The U.S. Court of Appeals reinstated the 2013 cyber attack case that had been dismissed by the district court, holding the likelihood of personal data exposure following a system breach is “immediate and very real.” Neiman Marcus never even investigated the nearly 60,000 software alerts its software system received during the data breach.
Implications for All
As the first federal appellate decision on the issue of standing to assert data breach claims for years, the Neiman Marcus decision will be cited frequently in creating the legal framework for data breach class actions. As one of the first federal appellate decisions on the issue of standing to assert data breach claims, Neiman Marcus will likely cast implications upon other currently pending data breach cases, such as Lewert v. P.F. Chang’s China Bistro, Inc., No. 14-cv-4787 (N.D. Ill. Dec. 10, 2014), a case also before the Seventh Circuit.
The precedent-setting ruling means that companies will likely have to contend with more lawsuits after security breaches that have affected millions of consumers in recent years. The opinion noted that the Neiman Marcus plaintiffs’ allegations go far beyond those at issue in Spokeo v. Robins, a case expected to have wide-ranging federal consumer protections implications.
Plaintiffs’ counsel, Robert Ahdoot, told Law360 the decision means “data breach victims, who carry the burden of protecting themselves against the imminent risk of identify theft and fraud, can now have their day in court against companies who fail to secure consumers’ personal information against hackers.” The plaintiffs are seeking a minimum of $5 million in damages.
Standing to Sue
The court granted the standing to the plaintiffs, based on the uncontested fact that the data breach exposed 350,000 consumers’ personal data. Neiman Marcus admitted in 2014 that of the 350,000 people whose information was stolen, 9,200 individuals’ credit card data had since been used fraudulently, but the number of potential or actual thefts is now irrelevant. The Seventh Circuit determined the Neiman Marcus victims “should not have to wait until hackers commit identity theft or credit-card fraud in order to give the class standing, because there is an ‘objectively reasonable likelihood’ that such an injury will occur.”
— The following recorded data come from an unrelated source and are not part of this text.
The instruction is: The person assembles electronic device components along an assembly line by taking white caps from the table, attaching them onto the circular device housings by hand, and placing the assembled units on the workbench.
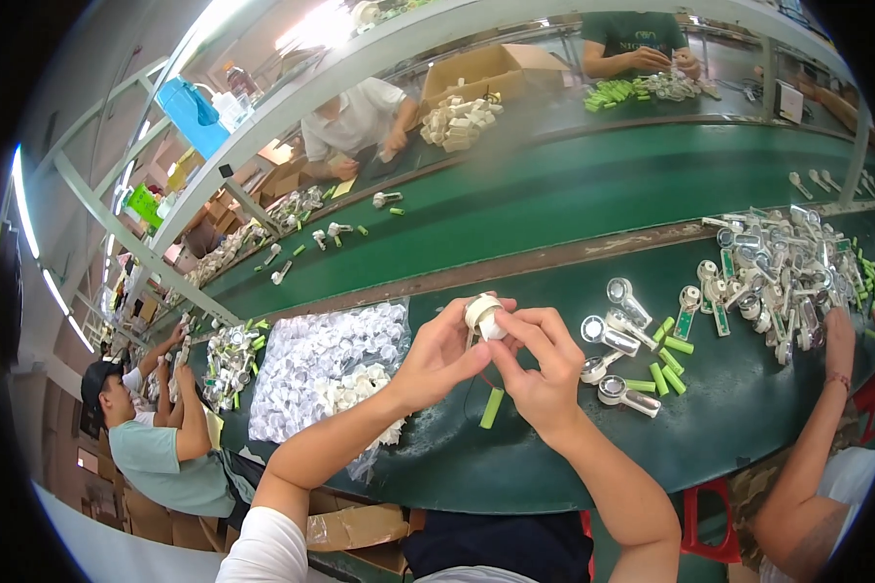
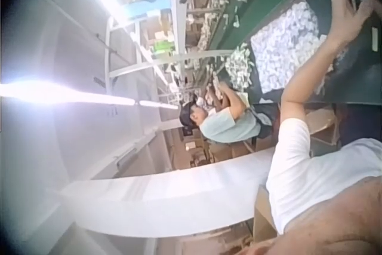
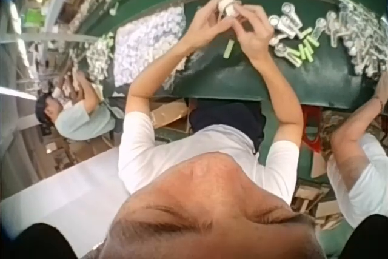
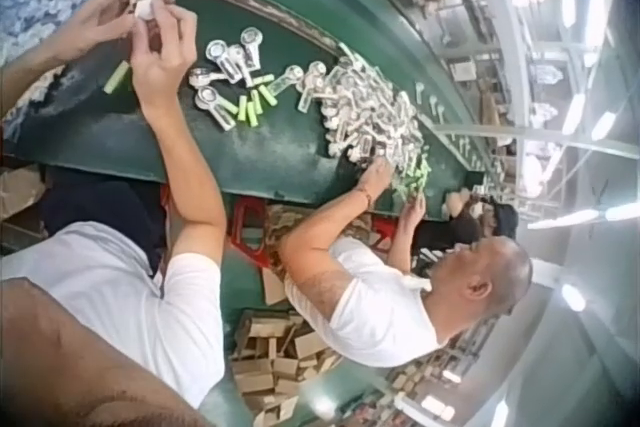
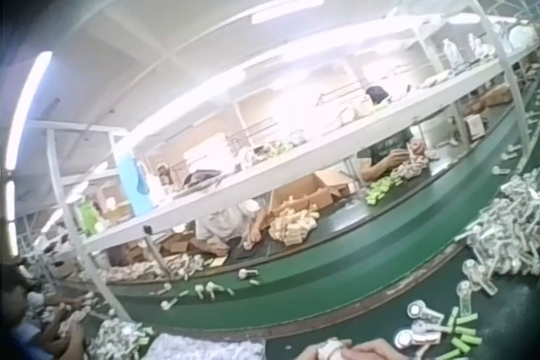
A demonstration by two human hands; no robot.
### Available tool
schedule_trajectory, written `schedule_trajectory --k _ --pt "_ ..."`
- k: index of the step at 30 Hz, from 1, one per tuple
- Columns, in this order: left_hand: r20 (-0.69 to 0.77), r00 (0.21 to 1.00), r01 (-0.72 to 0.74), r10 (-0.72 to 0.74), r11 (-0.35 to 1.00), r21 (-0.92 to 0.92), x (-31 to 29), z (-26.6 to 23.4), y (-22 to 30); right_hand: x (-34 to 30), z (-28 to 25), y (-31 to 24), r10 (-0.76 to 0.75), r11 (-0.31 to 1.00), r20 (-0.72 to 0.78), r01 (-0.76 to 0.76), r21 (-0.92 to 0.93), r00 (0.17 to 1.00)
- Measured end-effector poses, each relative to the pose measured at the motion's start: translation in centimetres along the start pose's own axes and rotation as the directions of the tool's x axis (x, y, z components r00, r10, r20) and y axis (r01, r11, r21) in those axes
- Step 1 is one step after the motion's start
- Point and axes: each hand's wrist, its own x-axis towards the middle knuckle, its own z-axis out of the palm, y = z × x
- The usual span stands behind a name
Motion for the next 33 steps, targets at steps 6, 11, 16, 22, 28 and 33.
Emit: schedule_trajectory --k 6,11,16,22,28,33 --pt "-0.212 0.975 -0.040 0.059 0.995 0.094 -0.4 -0.5 -0.3 0.6 -0.1 -0.1 0.142 0.943 0.181 -0.189 0.275 0.973" --pt "-0.194 0.978 -0.089 0.077 0.995 -0.053 -1.8 -0.5 0.6 -0.2 0.5 0.1 0.256 0.728 0.312 -0.395 0.560 0.915" --pt "-0.211 0.961 -0.170 0.178 0.984 0.053 -2.4 0.9 0.5 -1.2 0.2 -1.5 0.300 0.811 0.192 -0.356 0.465 0.934" --pt "-0.412 0.904 0.161 -0.112 0.983 0.085 4.3 -1.0 -3.3 1.7 -1.4 1.3 0.512 0.858 0.149 -0.498 -0.123 0.846" --pt "-0.554 0.763 0.233 0.335 0.656 0.718 17.5 -7.6 -11.5 1.7 -15.7 4.5 0.284 0.511 0.200 0.029 -0.859 0.938" --pt "-0.006 1.000 -0.012 0.015 0.933 0.359 12.1 1.4 -12.1 -4.0 -14.6 5.7 0.465 0.543 0.315 0.015 -0.840 0.828"
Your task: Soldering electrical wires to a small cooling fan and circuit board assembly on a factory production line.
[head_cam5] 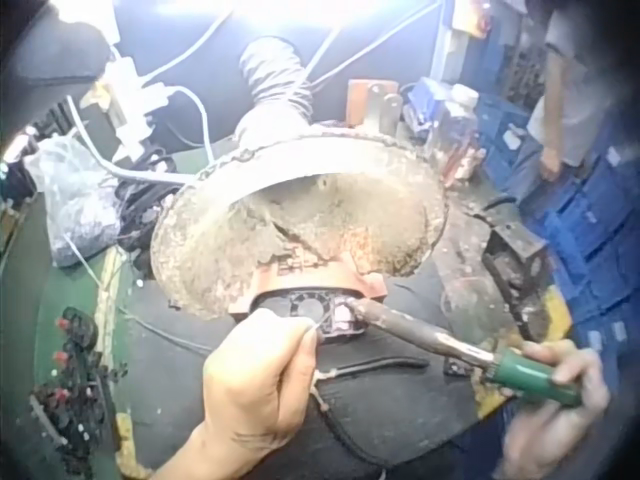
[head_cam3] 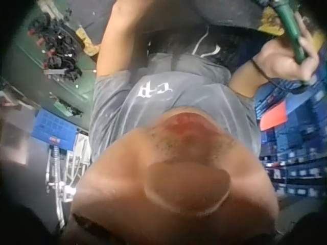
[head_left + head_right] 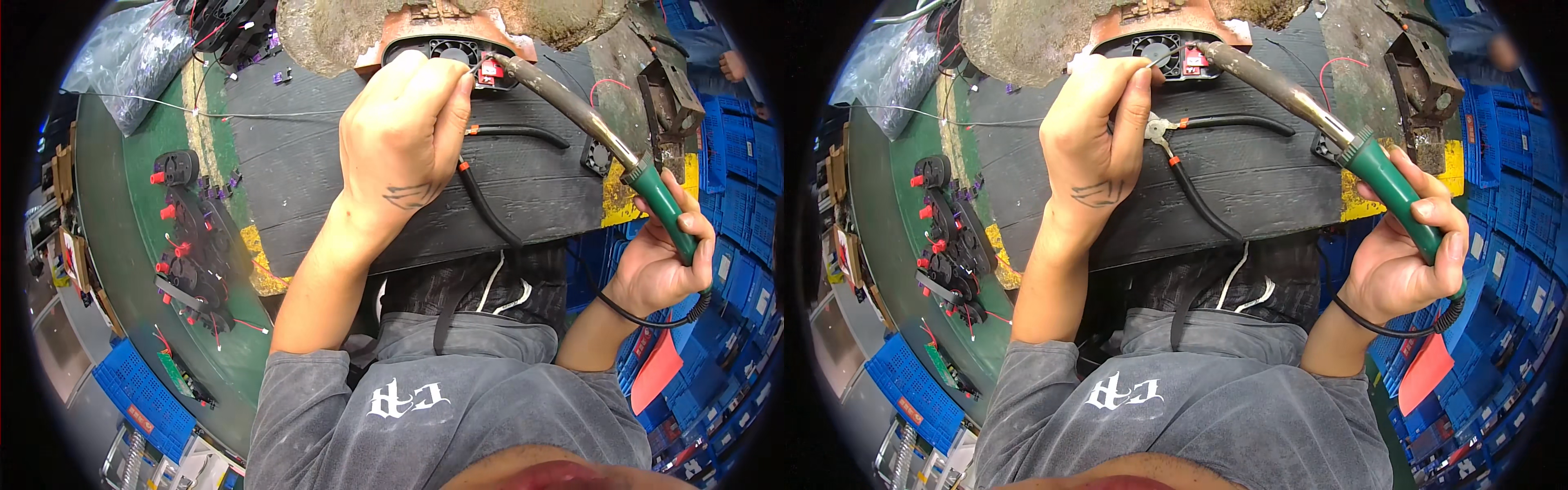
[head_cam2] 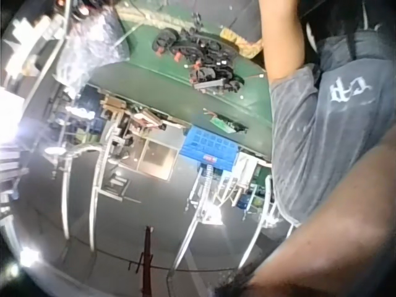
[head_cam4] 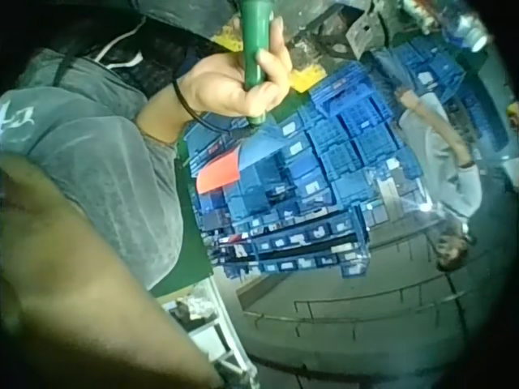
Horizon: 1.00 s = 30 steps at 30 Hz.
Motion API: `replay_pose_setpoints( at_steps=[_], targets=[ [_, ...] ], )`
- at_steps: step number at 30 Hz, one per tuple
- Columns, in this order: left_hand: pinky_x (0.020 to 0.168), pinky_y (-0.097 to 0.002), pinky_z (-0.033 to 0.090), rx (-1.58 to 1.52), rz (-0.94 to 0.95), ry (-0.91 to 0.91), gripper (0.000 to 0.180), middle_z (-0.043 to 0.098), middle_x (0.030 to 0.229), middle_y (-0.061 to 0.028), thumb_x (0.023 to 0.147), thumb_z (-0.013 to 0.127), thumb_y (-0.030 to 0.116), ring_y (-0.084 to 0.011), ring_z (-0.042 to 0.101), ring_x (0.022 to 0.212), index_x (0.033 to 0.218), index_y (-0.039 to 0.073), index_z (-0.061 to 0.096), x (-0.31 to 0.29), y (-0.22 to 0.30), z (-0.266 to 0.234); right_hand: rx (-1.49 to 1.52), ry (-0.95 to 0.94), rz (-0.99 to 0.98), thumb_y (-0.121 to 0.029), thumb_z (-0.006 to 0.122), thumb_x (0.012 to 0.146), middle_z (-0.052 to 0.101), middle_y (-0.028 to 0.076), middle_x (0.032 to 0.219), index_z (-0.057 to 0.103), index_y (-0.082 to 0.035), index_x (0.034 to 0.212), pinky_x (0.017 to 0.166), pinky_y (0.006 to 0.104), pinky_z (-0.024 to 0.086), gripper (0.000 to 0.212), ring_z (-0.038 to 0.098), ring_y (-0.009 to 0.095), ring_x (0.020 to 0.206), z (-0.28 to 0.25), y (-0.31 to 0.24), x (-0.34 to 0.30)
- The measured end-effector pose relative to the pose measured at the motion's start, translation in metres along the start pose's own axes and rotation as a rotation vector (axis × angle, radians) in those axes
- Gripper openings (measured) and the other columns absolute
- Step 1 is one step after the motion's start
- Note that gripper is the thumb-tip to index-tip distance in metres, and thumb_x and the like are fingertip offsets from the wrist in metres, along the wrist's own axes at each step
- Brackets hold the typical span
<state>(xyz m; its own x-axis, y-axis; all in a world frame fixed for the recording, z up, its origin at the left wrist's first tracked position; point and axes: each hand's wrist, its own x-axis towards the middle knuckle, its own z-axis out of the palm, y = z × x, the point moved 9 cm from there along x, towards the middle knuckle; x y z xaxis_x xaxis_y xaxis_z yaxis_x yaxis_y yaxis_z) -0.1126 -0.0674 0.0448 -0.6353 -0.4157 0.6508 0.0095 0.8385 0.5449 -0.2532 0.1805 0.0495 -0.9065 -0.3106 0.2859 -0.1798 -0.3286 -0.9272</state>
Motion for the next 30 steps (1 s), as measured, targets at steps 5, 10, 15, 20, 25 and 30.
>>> replay_pose_setpoints(
  at_steps=[5,10,15,20,25,30],
  targets=[
    [0.053,-0.0344,0.041,-0.002,-0.001,0.014,0.005,0.049,0.064,-0.0087,0.079,0.062,0.005,-0.0257,0.051,0.058,0.079,0.005,0.057,-0.001,-0.001,-0.001,0.002,0.011,-0.012,-0.033,0.034,0.088,0.06,0.029,0.1,0.058,-0.003,0.083,0.065,0.0444,0.055,0.039,0.061,0.041,0.092,-0.003,-0.001,-0.001],
    [0.053,-0.0343,0.042,0.006,0.009,0.02,0.004,0.049,0.064,-0.0087,0.079,0.062,0.005,-0.0256,0.051,0.058,0.081,0.004,0.058,0.0,-0.001,0.0,-0.003,0.023,-0.019,-0.033,0.034,0.088,0.06,0.029,0.099,0.058,-0.003,0.083,0.065,0.0442,0.055,0.039,0.06,0.042,0.092,-0.006,-0.002,0.0],
    [0.054,-0.0342,0.042,-0.004,0.012,0.032,0.005,0.05,0.066,-0.0091,0.079,0.062,0.005,-0.026,0.051,0.059,0.082,0.004,0.059,0.0,0.001,-0.001,-0.02,0.007,-0.034,-0.033,0.034,0.088,0.06,0.03,0.099,0.058,-0.003,0.083,0.065,0.0447,0.056,0.039,0.061,0.042,0.091,-0.005,-0.006,0.0],
    [0.054,-0.0341,0.043,0.003,0.024,0.039,0.006,0.052,0.067,-0.0098,0.079,0.062,0.005,-0.0264,0.052,0.059,0.084,0.003,0.059,-0.001,0.0,-0.004,-0.046,0.001,-0.046,-0.033,0.034,0.087,0.06,0.031,0.098,0.058,-0.002,0.082,0.064,0.044,0.056,0.039,0.061,0.041,0.091,-0.004,-0.01,-0.001],
    [0.054,-0.0345,0.043,-0.036,0.011,0.046,0.006,0.051,0.066,-0.0098,0.079,0.062,0.006,-0.0266,0.052,0.059,0.083,0.004,0.059,-0.001,0.001,-0.003,-0.04,-0.006,-0.067,-0.032,0.035,0.086,0.06,0.031,0.099,0.058,-0.002,0.083,0.064,0.0443,0.056,0.039,0.061,0.041,0.092,-0.004,-0.016,0.0],
    [0.053,-0.0347,0.041,-0.034,0.022,0.023,0.005,0.048,0.064,-0.0087,0.078,0.063,0.007,-0.0259,0.05,0.058,0.081,0.005,0.058,-0.003,0.002,0.003,-0.04,-0.053,-0.063,-0.032,0.035,0.086,0.059,0.031,0.1,0.059,-0.002,0.084,0.065,0.0452,0.055,0.039,0.061,0.042,0.091,0.0,-0.015,0.001]
  ],
)
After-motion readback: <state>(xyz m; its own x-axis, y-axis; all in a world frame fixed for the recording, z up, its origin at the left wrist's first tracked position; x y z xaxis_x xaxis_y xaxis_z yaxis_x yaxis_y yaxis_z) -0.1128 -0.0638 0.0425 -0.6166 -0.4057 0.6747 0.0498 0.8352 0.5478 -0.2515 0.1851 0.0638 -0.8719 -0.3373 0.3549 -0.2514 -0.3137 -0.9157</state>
According to Bloomberg, the company’s centralized computer system flagged the anomalous behavior of a malicious software program while the data breach occurred. However, the 59,746 alerts set off by the malware were never investigated. Using a different strategy and set of tools than the Target hackers, the Neiman Marcus hackers used custom hacking software and sent the data out through a virtual private network (VPN).
The Neiman Marcus hack was made easy by the point-of-sales system arrangement among the stores’ payment registers. Store registries are connected to the central computer that processes transactions, so the hackers were able to upload their software on multiple registers quickly, after carefully deleting the software at the end of each day.
In finding the plaintiffs suffered a substantial risk of harm, the Court asked rhetorically, “Why else would hackers break into a store’s database and steal consumers’ private information?”
The case is Remijas et al. v. The Neiman Marcus Group LLC, case number 14-3122, in the U.S. Court of Appeals for the Seventh Circuit.